Le Sud est en ébullition sur fond de revendications politiques et sociales, ses habitants estimant faire l'objet de discriminations de la part des Nordistes et de ne pas bénéficier d'une aide économique suffisante.
Les manifestations d'hier se sont déroulées dans les villes et localités de Dhaleh, Jaar, Houta, Habilain et Yafaa, toutes situées dans l'ancien Yémen du Sud qui s'est unifié avec le Nord en 1990. Le nombre de personnes arrêtées pour avoir participé à des manifestations et parfois des violences dans le Sud reste inconnu. Ces manifestations ont souvent donné lieu à des appels à la sécession. Par ailleurs, un ancien ambassadeur originaire du Sud, présenté comme l'un des animateurs des manifestations, a comparu hier devant un tribunal de première instance de Sanaa sous l'accusation d'avoir constitué illégalement une association.

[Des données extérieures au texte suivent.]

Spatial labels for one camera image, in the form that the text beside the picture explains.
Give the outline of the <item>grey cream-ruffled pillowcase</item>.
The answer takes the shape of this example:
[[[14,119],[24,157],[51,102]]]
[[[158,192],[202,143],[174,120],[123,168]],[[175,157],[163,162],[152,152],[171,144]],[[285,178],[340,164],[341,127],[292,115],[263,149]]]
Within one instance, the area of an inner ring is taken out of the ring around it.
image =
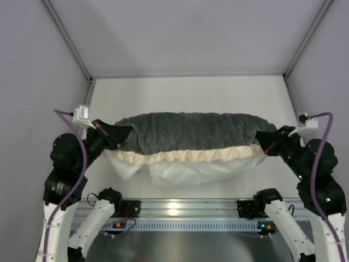
[[[132,130],[119,149],[107,153],[135,166],[254,157],[262,153],[257,132],[276,131],[258,116],[213,112],[153,112],[124,118],[116,126]]]

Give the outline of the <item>white pillow insert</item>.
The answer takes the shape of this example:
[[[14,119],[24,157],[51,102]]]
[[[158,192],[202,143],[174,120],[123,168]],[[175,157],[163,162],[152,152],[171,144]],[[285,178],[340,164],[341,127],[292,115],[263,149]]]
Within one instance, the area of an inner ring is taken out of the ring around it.
[[[186,187],[218,182],[245,173],[262,163],[266,156],[258,154],[248,158],[212,162],[181,162],[161,160],[153,164],[127,163],[107,151],[106,157],[118,175],[125,181],[133,176],[147,175],[152,184],[161,187]]]

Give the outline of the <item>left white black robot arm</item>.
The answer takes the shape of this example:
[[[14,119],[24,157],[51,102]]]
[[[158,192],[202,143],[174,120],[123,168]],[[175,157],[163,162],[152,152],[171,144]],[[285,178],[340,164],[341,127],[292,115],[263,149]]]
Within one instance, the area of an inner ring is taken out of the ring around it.
[[[86,170],[105,150],[116,150],[132,131],[94,120],[82,139],[75,128],[53,142],[53,170],[44,185],[44,225],[36,261],[85,261],[106,221],[122,210],[122,194],[111,188],[98,195],[92,211],[71,234],[71,224],[87,184]]]

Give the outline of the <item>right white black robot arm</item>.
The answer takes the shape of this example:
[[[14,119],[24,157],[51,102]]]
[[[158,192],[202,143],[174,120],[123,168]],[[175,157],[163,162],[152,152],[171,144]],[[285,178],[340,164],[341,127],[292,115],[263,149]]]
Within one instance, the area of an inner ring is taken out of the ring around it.
[[[309,216],[310,240],[288,210],[281,194],[264,189],[254,195],[256,207],[276,225],[294,261],[348,261],[344,224],[346,200],[332,177],[338,163],[334,149],[325,139],[312,139],[305,146],[294,127],[275,132],[257,132],[263,153],[280,157],[299,179],[298,195]]]

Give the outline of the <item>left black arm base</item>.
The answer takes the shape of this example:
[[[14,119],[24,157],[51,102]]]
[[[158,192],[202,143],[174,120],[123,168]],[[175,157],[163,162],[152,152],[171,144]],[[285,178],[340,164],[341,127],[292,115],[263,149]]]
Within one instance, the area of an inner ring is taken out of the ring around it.
[[[138,218],[141,209],[139,200],[124,200],[119,217],[122,218]]]

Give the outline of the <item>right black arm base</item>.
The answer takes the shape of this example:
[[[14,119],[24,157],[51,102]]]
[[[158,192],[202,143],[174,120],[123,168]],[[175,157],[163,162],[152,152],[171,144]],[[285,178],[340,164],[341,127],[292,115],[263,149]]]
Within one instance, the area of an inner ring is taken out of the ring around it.
[[[239,218],[245,218],[247,220],[252,220],[262,217],[262,212],[260,208],[253,200],[238,200],[237,210]]]

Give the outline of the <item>aluminium mounting rail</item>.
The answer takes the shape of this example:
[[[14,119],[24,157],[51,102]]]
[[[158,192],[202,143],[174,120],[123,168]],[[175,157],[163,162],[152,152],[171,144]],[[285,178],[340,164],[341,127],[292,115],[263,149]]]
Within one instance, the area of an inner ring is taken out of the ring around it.
[[[141,209],[138,218],[143,219],[189,219],[189,218],[239,218],[238,200],[253,199],[125,199],[139,200]]]

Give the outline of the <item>left aluminium frame post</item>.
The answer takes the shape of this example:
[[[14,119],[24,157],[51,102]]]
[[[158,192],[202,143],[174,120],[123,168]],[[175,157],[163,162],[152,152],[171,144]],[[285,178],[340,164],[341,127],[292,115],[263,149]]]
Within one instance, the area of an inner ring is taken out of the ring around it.
[[[89,83],[93,81],[93,77],[91,76],[89,70],[87,69],[81,55],[79,54],[70,34],[68,33],[64,23],[62,22],[62,19],[60,18],[55,6],[53,3],[49,0],[41,0],[41,3],[43,4],[44,8],[48,12],[50,18],[52,19],[53,23],[55,24],[56,28],[58,29],[61,37],[63,38],[66,46],[68,47],[71,55],[77,62],[80,70],[82,71],[84,77],[87,79]]]

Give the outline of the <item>aluminium frame post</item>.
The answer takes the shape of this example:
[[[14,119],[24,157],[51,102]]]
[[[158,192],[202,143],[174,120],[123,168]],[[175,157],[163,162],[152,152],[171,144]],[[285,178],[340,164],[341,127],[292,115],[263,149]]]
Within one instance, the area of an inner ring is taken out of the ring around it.
[[[61,37],[63,38],[66,46],[68,47],[71,55],[77,62],[80,70],[82,71],[84,77],[87,79],[89,83],[93,81],[93,77],[91,76],[89,70],[87,69],[81,55],[79,54],[70,34],[68,33],[64,23],[62,22],[62,19],[60,18],[55,6],[53,3],[49,0],[41,0],[41,3],[43,4],[44,8],[48,12],[50,18],[52,19],[53,23],[55,24],[56,28],[58,29]]]
[[[296,64],[300,60],[303,52],[311,42],[313,36],[317,32],[320,24],[322,23],[323,19],[331,9],[332,5],[335,3],[335,0],[325,0],[323,1],[322,5],[320,6],[319,10],[317,11],[315,17],[313,18],[310,26],[306,30],[306,33],[304,37],[301,39],[294,55],[292,56],[290,62],[288,63],[288,66],[286,67],[282,77],[284,81],[287,81],[290,77],[292,71],[294,70]]]

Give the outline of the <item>right aluminium frame post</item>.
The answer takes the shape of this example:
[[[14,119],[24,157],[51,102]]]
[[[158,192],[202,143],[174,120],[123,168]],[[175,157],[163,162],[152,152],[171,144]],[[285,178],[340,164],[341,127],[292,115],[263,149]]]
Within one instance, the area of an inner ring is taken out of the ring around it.
[[[296,64],[300,60],[303,52],[311,42],[313,36],[317,32],[320,24],[322,23],[323,19],[331,9],[332,5],[335,3],[335,0],[325,0],[323,1],[322,5],[320,6],[319,10],[317,11],[315,17],[313,18],[310,26],[306,30],[306,33],[304,37],[301,39],[294,55],[292,56],[290,62],[288,63],[288,66],[286,67],[282,77],[284,81],[287,81],[290,77],[292,71],[294,70]]]

Par ailleurs, un tribunal yéménite a condamné hier à la peine capitale quatre rebelles zaïdites, portant à 26 le nombre de rebelles condamnés à mort pour leur participation à des combats contre l'armée. Dix autres rebelles ont été condamnés à des peines de prison allant de douze à cinq ans par le tribunal spécialisé dans les affaires de terrorisme, et un accusé a été acquitté, selon un journaliste de l'AFP. À l'énoncé du verdict, les condamnés ont scandé le slogan des rebelles zaïdites : « Mort à l'Amérique, mort à Israël, malédiction aux juifs, victoire pour l'islam. »
Enfin, des sources officielles iraniennes ont démenti hier les informations faisant état de la saisie, au large du Yémen, d'un bateau iranien chargé d'armes qui seraient destinées à la rébellion chiite, selon la chaîne publique al-Alam de langue arabe.